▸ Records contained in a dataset
---
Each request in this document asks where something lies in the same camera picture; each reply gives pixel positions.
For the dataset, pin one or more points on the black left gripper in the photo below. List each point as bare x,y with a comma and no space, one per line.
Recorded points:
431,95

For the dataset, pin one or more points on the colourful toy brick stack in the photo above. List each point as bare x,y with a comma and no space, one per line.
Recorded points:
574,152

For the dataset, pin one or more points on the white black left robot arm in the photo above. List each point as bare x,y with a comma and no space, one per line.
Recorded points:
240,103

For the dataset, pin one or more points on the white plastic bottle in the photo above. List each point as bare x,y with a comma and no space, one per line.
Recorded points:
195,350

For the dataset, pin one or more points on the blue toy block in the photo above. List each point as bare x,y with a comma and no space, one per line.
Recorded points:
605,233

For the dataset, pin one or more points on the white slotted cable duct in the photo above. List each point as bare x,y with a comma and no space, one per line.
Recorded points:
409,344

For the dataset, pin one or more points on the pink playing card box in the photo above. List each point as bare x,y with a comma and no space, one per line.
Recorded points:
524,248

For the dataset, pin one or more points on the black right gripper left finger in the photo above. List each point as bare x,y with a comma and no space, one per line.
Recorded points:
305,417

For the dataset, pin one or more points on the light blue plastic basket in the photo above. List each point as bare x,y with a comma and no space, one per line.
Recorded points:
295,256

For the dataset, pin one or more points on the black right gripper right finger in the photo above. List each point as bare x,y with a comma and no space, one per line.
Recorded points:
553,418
---
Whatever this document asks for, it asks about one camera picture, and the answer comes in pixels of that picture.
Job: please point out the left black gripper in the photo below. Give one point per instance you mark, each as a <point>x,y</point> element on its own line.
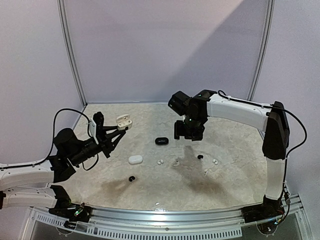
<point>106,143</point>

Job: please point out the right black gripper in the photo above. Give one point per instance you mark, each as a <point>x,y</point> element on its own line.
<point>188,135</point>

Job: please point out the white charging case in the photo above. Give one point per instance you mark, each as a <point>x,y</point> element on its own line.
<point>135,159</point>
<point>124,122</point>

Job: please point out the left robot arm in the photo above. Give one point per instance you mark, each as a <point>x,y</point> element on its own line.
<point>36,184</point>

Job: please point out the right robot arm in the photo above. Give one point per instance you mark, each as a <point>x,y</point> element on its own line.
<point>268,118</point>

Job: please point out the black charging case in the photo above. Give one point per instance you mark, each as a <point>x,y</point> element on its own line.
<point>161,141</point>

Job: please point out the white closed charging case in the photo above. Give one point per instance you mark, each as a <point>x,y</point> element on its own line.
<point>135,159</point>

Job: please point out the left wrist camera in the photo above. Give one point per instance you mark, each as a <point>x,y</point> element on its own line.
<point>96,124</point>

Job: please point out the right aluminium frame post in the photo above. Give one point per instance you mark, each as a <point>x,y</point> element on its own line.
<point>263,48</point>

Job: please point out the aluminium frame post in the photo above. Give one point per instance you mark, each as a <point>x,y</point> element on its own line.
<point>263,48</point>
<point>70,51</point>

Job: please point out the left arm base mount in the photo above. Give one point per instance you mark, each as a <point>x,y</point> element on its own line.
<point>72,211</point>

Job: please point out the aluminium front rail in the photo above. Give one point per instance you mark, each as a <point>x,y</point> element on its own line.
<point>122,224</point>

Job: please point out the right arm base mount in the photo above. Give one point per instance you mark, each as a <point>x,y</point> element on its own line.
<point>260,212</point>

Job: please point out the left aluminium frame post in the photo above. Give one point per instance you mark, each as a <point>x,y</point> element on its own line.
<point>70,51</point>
---
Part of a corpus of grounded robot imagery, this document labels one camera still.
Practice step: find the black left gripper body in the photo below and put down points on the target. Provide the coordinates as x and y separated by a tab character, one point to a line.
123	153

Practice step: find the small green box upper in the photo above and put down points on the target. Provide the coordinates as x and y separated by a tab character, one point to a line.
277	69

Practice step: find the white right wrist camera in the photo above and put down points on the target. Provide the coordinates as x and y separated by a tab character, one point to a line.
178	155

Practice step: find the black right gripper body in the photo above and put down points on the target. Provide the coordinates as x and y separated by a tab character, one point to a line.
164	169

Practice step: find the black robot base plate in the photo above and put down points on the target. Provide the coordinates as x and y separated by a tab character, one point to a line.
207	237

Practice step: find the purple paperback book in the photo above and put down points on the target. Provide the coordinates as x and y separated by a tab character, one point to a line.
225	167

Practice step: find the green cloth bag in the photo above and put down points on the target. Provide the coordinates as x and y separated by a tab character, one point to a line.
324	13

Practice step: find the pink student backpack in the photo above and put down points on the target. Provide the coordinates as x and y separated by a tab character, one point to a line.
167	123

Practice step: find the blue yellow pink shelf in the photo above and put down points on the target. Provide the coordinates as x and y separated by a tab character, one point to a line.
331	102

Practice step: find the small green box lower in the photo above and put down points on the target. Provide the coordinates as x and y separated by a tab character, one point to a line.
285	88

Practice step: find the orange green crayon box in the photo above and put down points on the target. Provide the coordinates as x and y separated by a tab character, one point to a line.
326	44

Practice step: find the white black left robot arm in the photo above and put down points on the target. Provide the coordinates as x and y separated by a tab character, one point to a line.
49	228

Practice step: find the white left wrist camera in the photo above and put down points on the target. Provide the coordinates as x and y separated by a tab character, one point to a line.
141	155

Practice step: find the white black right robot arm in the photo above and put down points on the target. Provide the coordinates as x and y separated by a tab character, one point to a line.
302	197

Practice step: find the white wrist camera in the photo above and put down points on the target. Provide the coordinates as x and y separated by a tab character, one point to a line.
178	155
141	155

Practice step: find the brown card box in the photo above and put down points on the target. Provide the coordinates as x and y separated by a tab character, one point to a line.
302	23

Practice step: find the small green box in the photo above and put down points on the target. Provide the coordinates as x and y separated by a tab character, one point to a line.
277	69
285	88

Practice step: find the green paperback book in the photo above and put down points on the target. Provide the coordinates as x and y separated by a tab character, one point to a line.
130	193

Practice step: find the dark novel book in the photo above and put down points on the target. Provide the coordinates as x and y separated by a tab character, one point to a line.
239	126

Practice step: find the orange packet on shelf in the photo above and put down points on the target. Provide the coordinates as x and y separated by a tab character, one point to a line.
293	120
---
▸ WORK ORDER
Review the preceding data and report every line that includes the string "charging".

▸ SOLUTION FOR THIS TASK
Job: please point out the white charging case in the photo above. Give one point per instance you mark, each as a <point>x,y</point> element on its own line.
Job: please point out the black charging case in the photo above. Give one point per instance you mark, each as a <point>x,y</point> element on its own line.
Job: please point out the white closed charging case in the photo above. Give one point per instance you mark, each as a <point>x,y</point> element on its own line.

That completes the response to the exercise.